[RFC] Unified Static Memory Planning

areusch · June 1, 2021, 7:56pm

hi @manupa-arm, thanks for posting this! there’s a lot to unpack here.

I think we can break the work here into two parts:

P1. Implementing the unified memory planner based on information in TIR

P2. Modifying the codegen/output to implement various compiler optimizations based on P1.

I think that the debate around P1 is likely to center around the “how,” whereas the debate around P2 is likely to center around the “what.”

Modeling the whole program in TIR

So far the AOT effort has made some initial effort here by creating a top-level TIR function which describes the top-level model. One open question related to this RFC is: how should we structure the compiler around this top-level program? In general, we have a couple of options:

S1. Place everything in TIR, and implement post-scheduling transforms as compiler passes. In the S1 world, any computed information e.g. memory placement for buffers would need to live in TIR. In this world, we should strive to avoid side-channel information carried outside of TIR.

S2. Keep with the piecewise representation, and build separate data structures to encapsulate compiler outputs from post-schedule passes e.g. memory planning.

I think currently @jroesch and @csullivan support S1 (see PR 7518, which my understanding says is still being worked on but which is often merge-conflicted). I also support this if it’s feasible to do so under all executors. I think the drawback is that non-AOT executors will need to run these passes, but the advantage is that it provides a clear framework under which we can consolidate post-scheduling whole-program modeling for both AOT and non-AOT use cases. Should we consider superseding VM executor with AOT in the future, it also provides a more natural pathway. I’m curious as to your opinions on this?
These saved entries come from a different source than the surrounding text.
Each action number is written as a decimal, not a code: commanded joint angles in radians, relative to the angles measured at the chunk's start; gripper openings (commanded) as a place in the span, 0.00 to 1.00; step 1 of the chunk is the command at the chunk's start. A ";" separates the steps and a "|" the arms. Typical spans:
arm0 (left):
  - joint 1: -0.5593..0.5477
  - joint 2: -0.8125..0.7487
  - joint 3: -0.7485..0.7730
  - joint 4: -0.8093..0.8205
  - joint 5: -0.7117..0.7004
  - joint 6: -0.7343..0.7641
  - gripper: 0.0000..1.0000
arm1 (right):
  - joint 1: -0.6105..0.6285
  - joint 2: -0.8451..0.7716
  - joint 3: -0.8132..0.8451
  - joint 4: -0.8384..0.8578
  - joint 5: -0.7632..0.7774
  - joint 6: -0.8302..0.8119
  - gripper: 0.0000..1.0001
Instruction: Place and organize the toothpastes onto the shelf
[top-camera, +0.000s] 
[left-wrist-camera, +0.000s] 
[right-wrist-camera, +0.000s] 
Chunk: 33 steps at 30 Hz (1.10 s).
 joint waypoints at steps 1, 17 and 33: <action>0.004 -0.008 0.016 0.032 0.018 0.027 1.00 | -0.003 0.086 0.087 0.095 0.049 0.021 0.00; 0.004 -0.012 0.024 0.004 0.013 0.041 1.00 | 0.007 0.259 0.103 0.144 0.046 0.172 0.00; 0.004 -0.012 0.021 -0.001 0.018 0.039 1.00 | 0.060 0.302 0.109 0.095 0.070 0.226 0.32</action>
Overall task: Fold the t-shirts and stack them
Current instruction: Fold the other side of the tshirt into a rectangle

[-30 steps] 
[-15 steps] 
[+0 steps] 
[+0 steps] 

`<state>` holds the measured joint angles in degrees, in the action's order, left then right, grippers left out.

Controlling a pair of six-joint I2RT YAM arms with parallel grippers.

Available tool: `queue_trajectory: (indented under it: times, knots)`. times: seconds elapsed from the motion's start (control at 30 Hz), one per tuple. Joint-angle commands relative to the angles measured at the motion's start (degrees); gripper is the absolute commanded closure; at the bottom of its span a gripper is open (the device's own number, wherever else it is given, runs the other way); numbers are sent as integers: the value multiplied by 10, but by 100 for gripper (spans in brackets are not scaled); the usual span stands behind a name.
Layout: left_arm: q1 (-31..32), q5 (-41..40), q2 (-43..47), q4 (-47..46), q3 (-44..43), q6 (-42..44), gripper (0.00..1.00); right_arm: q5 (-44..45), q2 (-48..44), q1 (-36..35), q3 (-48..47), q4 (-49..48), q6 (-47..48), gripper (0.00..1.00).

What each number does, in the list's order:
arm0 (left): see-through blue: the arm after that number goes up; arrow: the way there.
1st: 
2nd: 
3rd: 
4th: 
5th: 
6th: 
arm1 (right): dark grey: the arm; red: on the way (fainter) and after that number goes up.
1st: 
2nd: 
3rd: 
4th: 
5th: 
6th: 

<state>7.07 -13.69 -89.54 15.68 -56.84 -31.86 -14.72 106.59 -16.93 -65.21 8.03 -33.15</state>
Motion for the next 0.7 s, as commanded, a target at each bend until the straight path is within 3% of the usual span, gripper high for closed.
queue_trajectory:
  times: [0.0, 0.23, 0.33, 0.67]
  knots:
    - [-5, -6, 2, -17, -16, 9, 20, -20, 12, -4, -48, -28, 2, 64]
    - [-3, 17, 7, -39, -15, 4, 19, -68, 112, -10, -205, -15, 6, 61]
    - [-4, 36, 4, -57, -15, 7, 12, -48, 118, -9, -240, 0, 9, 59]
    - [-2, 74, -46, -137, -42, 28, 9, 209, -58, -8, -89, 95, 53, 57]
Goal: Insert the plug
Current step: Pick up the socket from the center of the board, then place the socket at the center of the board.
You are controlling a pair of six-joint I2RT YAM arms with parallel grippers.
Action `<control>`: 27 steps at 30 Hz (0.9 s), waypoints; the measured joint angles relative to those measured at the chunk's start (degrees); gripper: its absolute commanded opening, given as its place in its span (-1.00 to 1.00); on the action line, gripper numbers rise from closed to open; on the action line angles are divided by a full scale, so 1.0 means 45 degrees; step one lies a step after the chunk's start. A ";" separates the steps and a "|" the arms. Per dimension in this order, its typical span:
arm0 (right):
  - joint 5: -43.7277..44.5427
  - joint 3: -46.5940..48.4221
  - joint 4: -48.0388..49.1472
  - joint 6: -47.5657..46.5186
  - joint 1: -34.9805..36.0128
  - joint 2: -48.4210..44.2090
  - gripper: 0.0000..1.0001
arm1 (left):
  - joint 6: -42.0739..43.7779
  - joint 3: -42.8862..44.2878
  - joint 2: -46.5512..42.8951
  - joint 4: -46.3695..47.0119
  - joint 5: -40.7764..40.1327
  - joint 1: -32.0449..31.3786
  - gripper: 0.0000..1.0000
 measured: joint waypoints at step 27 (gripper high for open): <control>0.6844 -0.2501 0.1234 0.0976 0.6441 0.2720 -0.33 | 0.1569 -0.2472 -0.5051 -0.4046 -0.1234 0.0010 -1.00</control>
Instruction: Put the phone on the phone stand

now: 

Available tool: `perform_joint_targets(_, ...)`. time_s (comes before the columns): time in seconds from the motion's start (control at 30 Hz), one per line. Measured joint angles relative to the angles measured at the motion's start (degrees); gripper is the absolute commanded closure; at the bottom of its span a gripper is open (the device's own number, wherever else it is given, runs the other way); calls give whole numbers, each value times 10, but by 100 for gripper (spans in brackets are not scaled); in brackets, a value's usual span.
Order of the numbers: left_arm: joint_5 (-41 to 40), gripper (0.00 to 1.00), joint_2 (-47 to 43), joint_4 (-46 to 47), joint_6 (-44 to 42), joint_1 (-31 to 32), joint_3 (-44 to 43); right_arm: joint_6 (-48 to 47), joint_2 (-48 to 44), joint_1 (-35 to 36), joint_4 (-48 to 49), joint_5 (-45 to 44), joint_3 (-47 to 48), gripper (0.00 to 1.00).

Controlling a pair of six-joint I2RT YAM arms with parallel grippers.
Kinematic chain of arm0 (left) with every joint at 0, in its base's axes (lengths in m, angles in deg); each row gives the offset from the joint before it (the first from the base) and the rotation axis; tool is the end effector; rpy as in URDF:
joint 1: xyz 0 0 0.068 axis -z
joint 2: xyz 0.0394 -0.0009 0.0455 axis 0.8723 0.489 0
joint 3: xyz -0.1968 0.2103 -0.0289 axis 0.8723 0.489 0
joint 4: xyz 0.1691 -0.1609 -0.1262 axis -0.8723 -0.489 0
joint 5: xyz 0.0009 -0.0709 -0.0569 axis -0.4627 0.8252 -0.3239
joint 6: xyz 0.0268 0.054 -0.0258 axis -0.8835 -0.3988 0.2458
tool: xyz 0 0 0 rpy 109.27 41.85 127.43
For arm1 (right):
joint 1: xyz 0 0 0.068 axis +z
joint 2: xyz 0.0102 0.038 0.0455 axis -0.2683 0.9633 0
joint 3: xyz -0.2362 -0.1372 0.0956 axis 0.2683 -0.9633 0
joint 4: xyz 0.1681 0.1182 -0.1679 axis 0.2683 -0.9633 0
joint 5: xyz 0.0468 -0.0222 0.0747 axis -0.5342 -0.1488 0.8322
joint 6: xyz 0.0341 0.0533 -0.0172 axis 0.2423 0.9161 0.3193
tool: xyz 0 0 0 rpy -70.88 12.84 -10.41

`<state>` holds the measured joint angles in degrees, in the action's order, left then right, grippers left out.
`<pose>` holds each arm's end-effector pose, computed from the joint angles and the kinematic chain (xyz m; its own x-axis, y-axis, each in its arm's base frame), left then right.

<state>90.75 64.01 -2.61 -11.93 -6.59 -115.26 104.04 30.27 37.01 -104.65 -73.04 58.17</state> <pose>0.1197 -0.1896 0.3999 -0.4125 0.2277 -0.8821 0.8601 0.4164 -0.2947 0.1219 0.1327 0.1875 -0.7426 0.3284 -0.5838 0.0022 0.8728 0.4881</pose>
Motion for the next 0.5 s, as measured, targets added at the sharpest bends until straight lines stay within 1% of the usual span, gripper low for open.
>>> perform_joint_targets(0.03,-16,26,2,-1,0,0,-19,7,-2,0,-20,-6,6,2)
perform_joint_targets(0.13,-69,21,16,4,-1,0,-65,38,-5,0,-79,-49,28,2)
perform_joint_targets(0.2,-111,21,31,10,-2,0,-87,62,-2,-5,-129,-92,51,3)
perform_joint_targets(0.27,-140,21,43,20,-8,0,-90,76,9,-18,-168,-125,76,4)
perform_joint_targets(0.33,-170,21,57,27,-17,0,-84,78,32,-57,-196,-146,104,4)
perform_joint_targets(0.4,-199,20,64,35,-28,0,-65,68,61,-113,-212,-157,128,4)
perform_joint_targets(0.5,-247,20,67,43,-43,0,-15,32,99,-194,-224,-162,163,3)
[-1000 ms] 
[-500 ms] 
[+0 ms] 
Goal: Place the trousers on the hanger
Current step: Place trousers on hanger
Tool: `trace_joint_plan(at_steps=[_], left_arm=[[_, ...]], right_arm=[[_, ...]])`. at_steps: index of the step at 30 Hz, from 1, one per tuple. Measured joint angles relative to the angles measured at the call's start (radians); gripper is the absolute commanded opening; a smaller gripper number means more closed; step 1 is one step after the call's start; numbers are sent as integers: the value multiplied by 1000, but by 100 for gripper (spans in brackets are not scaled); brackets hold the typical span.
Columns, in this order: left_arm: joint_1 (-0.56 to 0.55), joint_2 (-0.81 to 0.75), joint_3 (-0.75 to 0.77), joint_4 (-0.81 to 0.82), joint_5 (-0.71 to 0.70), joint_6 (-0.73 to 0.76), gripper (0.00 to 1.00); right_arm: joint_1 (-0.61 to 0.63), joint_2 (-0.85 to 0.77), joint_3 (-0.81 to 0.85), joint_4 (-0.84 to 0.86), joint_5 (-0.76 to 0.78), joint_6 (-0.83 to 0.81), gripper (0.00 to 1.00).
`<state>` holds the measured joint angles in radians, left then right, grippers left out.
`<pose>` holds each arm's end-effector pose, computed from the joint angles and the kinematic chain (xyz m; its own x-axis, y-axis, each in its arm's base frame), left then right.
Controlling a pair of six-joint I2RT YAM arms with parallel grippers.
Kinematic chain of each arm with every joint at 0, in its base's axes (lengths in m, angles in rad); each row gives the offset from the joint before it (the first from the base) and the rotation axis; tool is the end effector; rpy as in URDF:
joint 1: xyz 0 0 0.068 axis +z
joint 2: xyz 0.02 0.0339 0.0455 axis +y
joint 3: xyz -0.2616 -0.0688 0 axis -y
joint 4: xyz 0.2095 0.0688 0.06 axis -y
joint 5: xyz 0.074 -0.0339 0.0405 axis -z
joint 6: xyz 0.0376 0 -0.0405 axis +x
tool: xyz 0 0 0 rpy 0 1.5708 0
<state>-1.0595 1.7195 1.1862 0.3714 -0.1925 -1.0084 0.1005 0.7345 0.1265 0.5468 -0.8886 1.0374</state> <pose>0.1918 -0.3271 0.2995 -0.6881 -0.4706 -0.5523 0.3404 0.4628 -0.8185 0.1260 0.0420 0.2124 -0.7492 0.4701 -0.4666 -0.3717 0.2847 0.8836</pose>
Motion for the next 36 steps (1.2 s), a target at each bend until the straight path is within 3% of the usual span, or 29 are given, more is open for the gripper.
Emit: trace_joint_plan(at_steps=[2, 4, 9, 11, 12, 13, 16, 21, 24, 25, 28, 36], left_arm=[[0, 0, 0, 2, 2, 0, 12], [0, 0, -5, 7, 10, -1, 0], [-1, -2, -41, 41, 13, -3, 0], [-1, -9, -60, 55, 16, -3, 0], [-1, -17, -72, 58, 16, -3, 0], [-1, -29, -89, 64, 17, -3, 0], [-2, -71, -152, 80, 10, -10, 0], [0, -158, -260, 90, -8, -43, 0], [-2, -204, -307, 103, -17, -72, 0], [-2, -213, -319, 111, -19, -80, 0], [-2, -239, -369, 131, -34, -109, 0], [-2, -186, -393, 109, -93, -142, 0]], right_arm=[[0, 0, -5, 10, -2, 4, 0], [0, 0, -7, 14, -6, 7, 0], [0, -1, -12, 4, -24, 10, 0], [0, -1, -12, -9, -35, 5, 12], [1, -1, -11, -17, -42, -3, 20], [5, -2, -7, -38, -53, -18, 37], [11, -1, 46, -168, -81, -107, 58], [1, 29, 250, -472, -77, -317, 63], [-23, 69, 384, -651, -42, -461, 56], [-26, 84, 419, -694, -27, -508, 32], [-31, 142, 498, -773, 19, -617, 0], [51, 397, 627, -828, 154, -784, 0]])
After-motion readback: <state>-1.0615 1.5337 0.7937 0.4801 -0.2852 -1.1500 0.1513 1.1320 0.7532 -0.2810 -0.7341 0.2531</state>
I bring this up because I think a lot of questions raised here and elsewhere in the proposal can likely be decided based on how we decide this general design pattern.

Inline questions

A couple other questions:

static int32_t entrypoint(TVMInputs_my_model* inputs, 
                          TVMOutputs_my_model* outputs,
                          TVMContext* context){

Just to confirm–would TVMContext also be generated e.g. TVMContext_my_model

Inputs :

AoT TIR PrimFunc ( the control function describing the call graph to operators)

All Operator Functions

the maximum size for each pool We could use “pinned_memory” (see below) to tag buffers with suggested priority order determined by the scheduler.

The idea is USMP will try to pool them using the preferred “pinned_memory” and fallback whenever the size is exceeding the user provided max size for each pool (if any)

Outputs :

AoT TIR PrimFunc accepting pool buffers from the user.

All Operator functions accepting pool buffers.

Each operator function should address using the correct offset in the correct pool buffer

I’m not certain the memory planner should necessarily encode all vars as buffer offsets–doing so could limit e.g. dynamic use cases, which may either a) need to express offsets as runtime-evaluated expressions or b) need to entirely defer such allocations to runtime, should it be impossible to pre-define such expressions.

This gets at my separation of concerns above–it would be nice to either

use the TIR-agnostic I/O format as a way to store the memory planner output and then inform further TIR modifications (e.g. either making everything buffer offsets when possible, passing those offsets in as positional arguments, or keeping TVMBAW for dynamic allocs)
represent that abstract output as e.g. TIR attributes and perform any of the aforementioned optimizations by examining TIR attributes

The current proposal for the interface is as follows :
struct BufferInfo {
    Integer uid;
    Integer size_bytes;
    Integer alignment;
    Array<Integer> conflicts; //the conflicting uids of buffers`
    Array<Integer> pool_candidates;`
    Integer pool_id;`
    Integer pool_offset;`
}
void (*foo)(Array buffers, Map<Integer, Integer> pool_sizes)

In the tvmc command above, memory pools were identified by name. Any reason to translate to integers here?

Special Considerations :

Let’s discuss these after resolving S1/S2 debate above.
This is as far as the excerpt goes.